In March Australia lowered the threshold for foreign investment reviews to $0 – ensuring every deal would be checked to prevent a fire sale of distressed assets to foreign investors. A new national security test also allows the treasurer to retrospectively cancel deals.

“Foreign capital goes where returns are high,” Armstrong told Guardian Australia. “Part of that calculation is risk-adjusted returns, including what investors see as the best bet in terms of certainty.”

“The investment environment in Australia looks less certain given the extra scrutiny on foreign investment during Covid and the national security test.”

Armstrong said in a downturn countries usually open up to more foreign capital to help distressed assets refinance their debt, but Australia had gone in the opposite direction to prevent assets being snapped up.

“That may sound sensible – but it may not be if that means a lot of them will just go under instead.”

According to the database, just 20 new projects attracted Chinese investment, well down from a peak of 111 in 2016. In 2020 Chinese investment was limited to just three sectors: real estate ($461m), mining ($414m) and manufacturing ($153m).

In 2020, some 86% of Chinese investment in Australia originated from Chinese companies already established within Australia, meaning purchases were made via Australian subsidiaries rather than by foreign firms directly.

Armstrong said in 2020 foreign direct investment fell globally by 42%, according to the United Nations, meaning the fall in Chinese investment in Australia outstripped the global average.

“The UN reports that total foreign investment to Australia fell by 46%, whereas foreign investment to Japan, China, India and some developed countries such as Sweden and Spain rose. Investment to the United States and the United Kingdom plummeted.”

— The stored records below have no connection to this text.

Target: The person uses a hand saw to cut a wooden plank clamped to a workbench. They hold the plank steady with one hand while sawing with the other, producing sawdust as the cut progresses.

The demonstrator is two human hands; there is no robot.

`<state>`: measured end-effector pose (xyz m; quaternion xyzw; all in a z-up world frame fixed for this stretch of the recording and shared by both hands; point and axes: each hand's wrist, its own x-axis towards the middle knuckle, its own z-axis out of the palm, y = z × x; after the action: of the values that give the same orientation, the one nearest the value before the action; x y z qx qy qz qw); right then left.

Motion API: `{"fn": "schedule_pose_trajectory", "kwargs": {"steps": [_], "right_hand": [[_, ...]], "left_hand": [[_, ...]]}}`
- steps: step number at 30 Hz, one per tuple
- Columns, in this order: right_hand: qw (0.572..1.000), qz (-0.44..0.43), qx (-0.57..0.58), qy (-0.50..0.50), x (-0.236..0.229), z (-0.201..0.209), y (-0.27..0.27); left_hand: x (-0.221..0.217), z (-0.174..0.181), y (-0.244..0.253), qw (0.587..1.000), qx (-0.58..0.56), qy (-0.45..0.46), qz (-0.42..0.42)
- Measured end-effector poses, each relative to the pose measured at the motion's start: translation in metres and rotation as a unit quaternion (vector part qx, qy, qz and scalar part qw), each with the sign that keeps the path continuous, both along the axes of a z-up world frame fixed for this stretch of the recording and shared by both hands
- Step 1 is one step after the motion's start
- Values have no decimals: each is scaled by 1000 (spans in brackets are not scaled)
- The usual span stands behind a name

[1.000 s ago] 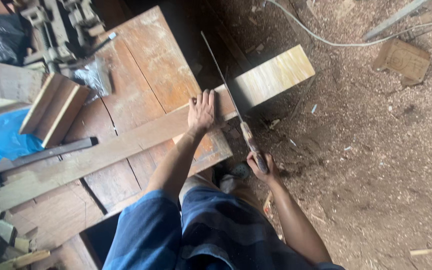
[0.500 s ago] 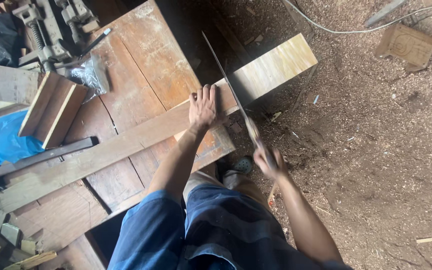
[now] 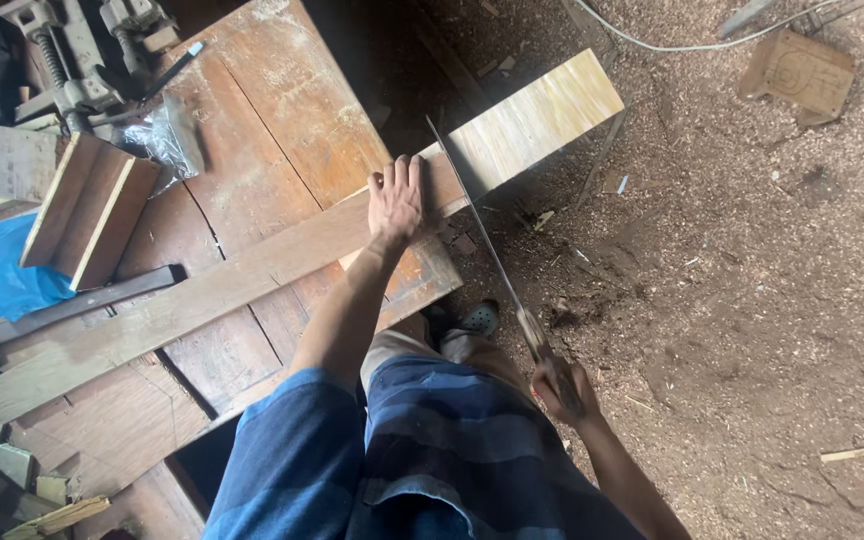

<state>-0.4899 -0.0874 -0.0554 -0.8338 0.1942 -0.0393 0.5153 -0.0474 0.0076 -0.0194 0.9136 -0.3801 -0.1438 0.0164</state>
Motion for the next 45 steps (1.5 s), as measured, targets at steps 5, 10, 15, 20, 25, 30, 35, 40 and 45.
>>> {"fn": "schedule_pose_trajectory", "kwargs": {"steps": [5,10,15,20,25,30,35,40,45], "right_hand": [[998,17,53,-13,144,-39,-39],[995,2,1,103,165,-11,-38],[998,17,-24,-58,22,35,-7],[992,62,-96,-52,26,9,-5],[1000,12,3,-17,162,-18,-42],[999,-27,3,41,159,6,-34],[998,-6,62,-13,34,63,-5],[985,87,-114,-94,60,56,-16],[997,-30,64,45,206,36,-49]], "left_hand": [[1,2,-6,999,19,33,10],[4,14,-5,1000,-5,13,11],[-2,13,-5,999,-31,14,8],[-1,5,-3,999,-29,21,11],[-1,-3,-3,1000,-27,-7,4],[-7,-7,-1,998,-57,-22,3],[0,1,-4,1000,-20,9,1],[-5,5,-3,1000,-8,9,2],[-4,9,-3,1000,-14,5,12]]}}
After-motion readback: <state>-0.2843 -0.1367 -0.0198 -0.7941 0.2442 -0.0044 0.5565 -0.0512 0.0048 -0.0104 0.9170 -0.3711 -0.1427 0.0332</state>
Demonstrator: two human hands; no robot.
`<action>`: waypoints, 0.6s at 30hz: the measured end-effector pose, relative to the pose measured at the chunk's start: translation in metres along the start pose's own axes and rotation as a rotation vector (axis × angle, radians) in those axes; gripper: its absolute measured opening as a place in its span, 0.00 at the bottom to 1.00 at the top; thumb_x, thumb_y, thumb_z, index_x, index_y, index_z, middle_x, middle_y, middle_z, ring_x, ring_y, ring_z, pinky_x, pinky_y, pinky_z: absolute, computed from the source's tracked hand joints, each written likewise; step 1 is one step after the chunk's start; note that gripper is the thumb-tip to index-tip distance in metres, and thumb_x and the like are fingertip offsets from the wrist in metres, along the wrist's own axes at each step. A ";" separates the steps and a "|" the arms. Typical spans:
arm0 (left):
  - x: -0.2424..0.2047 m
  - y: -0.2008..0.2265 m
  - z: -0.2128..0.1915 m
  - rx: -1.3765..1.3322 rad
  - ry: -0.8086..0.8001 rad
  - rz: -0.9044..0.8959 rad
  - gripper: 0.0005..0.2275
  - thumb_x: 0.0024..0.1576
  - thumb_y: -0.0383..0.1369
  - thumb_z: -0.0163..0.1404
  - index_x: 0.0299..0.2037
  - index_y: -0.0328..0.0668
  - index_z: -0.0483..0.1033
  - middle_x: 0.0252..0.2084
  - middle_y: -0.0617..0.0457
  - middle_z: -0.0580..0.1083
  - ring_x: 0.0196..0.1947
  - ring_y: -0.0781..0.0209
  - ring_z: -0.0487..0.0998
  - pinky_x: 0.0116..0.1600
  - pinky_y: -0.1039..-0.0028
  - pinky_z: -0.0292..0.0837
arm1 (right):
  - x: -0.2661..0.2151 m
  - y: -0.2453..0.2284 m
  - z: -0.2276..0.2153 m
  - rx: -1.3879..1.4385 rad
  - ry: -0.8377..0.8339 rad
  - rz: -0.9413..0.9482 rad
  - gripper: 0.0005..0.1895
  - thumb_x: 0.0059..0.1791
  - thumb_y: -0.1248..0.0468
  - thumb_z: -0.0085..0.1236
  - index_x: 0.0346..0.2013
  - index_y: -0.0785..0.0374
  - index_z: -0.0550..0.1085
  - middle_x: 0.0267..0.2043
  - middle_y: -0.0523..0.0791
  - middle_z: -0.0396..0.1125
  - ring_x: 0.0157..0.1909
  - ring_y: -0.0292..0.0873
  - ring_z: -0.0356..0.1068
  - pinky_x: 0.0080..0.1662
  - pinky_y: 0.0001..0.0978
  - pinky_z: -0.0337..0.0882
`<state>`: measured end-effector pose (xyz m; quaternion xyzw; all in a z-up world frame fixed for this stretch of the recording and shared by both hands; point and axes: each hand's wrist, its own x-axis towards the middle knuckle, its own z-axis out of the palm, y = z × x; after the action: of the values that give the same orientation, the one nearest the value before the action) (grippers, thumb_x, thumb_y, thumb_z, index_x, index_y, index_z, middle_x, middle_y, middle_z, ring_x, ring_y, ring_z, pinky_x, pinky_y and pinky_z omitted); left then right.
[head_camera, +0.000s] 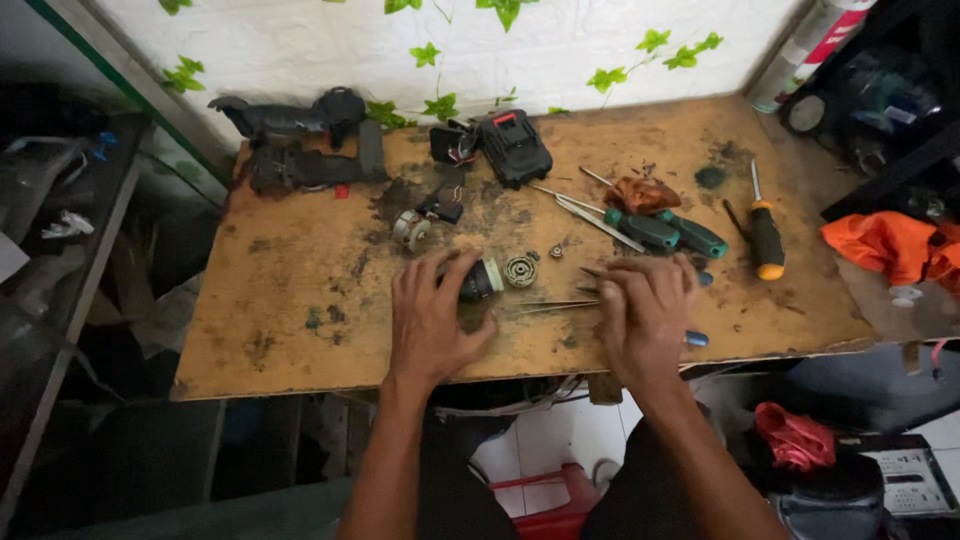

Chinese investment in Australia has been particularly sensitive since the Northern Territory government’s surprise decision to sell the Port of Darwin in 2016, which the federal Labor party has suggested using new deal cancellation powers to unwind.

Major Chinese deals that have been blocked by the federal government include the proposed sale of Australia’s largest landholder, S Kidman & Co, which comprises 1.3% of Australia’s total land mass; the proposed $600m takeover of Lion Dairy; and a $300m bid for a major Victorian construction contractor.